Ragazzi o non mi sono spiegato o non mi avete capito: per me non è difficile cambiare tipologia di allenamento, dato che lo faccio sistematicamente circa ogni 6 mesi, bensì trovo difficoltoso capire i meccanismi che stanno sotto ai numeretti.
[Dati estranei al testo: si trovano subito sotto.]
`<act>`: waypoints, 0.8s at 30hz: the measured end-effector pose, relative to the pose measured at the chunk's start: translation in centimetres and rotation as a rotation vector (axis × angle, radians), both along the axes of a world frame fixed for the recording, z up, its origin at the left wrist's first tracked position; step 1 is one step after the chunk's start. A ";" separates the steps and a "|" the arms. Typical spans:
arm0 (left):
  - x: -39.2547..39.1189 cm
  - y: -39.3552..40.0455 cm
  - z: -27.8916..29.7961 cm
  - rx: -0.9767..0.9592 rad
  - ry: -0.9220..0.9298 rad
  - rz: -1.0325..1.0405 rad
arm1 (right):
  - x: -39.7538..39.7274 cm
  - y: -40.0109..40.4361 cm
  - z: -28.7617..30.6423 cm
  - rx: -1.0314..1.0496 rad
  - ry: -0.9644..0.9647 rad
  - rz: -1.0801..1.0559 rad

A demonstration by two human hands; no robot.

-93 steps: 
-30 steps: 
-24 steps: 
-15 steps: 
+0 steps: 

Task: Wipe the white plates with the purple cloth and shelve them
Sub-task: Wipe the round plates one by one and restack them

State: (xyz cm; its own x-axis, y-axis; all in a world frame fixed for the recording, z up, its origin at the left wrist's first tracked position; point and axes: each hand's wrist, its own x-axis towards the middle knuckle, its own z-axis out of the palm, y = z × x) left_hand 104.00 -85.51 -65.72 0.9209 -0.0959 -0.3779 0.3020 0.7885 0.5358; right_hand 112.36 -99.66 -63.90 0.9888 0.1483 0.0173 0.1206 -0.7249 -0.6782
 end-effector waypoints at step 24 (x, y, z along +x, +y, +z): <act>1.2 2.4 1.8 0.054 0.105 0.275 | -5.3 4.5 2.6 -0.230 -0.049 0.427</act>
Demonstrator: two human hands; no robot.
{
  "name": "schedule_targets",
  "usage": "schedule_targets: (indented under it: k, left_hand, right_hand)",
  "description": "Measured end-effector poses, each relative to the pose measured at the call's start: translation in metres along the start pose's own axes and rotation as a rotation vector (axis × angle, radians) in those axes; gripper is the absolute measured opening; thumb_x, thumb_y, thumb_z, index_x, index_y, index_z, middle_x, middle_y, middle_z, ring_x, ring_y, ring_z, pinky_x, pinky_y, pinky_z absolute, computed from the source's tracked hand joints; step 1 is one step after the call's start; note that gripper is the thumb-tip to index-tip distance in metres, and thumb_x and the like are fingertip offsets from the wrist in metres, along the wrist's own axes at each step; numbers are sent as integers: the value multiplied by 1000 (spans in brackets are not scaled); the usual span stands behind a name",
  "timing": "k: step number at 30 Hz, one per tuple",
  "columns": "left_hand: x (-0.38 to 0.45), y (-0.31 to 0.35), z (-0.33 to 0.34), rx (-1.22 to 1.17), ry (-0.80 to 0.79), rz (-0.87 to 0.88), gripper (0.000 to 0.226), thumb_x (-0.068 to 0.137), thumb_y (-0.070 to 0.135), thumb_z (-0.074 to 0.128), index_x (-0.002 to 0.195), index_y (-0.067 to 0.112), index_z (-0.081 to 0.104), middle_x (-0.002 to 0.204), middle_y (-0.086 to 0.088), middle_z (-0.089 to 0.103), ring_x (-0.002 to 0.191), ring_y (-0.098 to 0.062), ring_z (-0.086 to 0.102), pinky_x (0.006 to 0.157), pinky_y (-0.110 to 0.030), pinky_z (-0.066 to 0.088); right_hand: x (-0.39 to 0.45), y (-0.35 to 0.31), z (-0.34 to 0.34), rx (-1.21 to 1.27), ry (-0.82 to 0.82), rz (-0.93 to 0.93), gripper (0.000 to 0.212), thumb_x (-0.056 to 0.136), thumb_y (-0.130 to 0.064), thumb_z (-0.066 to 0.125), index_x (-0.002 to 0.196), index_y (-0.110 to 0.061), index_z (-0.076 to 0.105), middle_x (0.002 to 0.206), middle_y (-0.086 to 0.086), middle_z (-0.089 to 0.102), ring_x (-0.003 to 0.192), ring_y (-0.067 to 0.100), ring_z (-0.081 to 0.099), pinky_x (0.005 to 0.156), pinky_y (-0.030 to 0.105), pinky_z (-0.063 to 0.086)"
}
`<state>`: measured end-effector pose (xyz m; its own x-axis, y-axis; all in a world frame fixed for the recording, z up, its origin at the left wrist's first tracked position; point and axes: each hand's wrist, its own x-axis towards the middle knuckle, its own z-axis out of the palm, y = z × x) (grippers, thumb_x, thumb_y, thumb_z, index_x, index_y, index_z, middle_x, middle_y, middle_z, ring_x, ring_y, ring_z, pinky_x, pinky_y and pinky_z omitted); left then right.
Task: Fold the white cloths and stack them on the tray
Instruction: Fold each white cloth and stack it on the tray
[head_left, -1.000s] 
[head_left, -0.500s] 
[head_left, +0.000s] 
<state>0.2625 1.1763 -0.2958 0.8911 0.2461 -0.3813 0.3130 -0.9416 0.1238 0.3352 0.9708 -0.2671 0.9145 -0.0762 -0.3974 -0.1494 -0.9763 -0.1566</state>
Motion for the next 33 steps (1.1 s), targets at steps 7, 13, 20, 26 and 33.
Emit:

Quei numeretti vanno prima capiti, prima difficoltà, e poi translati in % 1RM, seconda difficoltà.
Ora esemplifico, così magari Paolo mi da una mano se c'ha voglia (anche per evitare post inutili di simpaticoni che si allenano da 2 mesi ed hanno velleità di fare interpretazione autentica)...
Premessa: Paolo ho letto tutti i tuoi articoli per bene, come sai, ma una sola volta...se dirò cose inesatte mandami a fanxxxx e dimmi di rileggere se non avrai tempo.Grazie.
In questo ultimo pezzo secondo me emergono dei concetti interessanti che sono quelli che andrebbero capiti per mettere in pratica il "metodo":
1)Fatica cumulativa;
2)Serie allenanti;
3)Diminuizione progressiva del volume di lavoro (10X1);
4)Aumento progressivo intensità;
Riguardo al punto (1) mi sembra di aver capito che nn tutte le serie vadano tirate alla morte, ma solo quelle allenanti, quindi nel primo e nel terzo(?) gruppo si lavora a buffer.Per quanto concerne sub (2) il gruppo centrale va aumentato ogni settimana, ma di quanto indicativamente??2,5%??5%??O semplicemente devo cercare il mio PR all'ultima singola della serie allenante? Ad esempio se di stacchi ho 200 di PR le serie allenanti andrebbero fatte così: 195X1/200X1/200X1/205X1??Se fallisco il PR faccio un 200X1 o no??Bho...non mi è chiaro...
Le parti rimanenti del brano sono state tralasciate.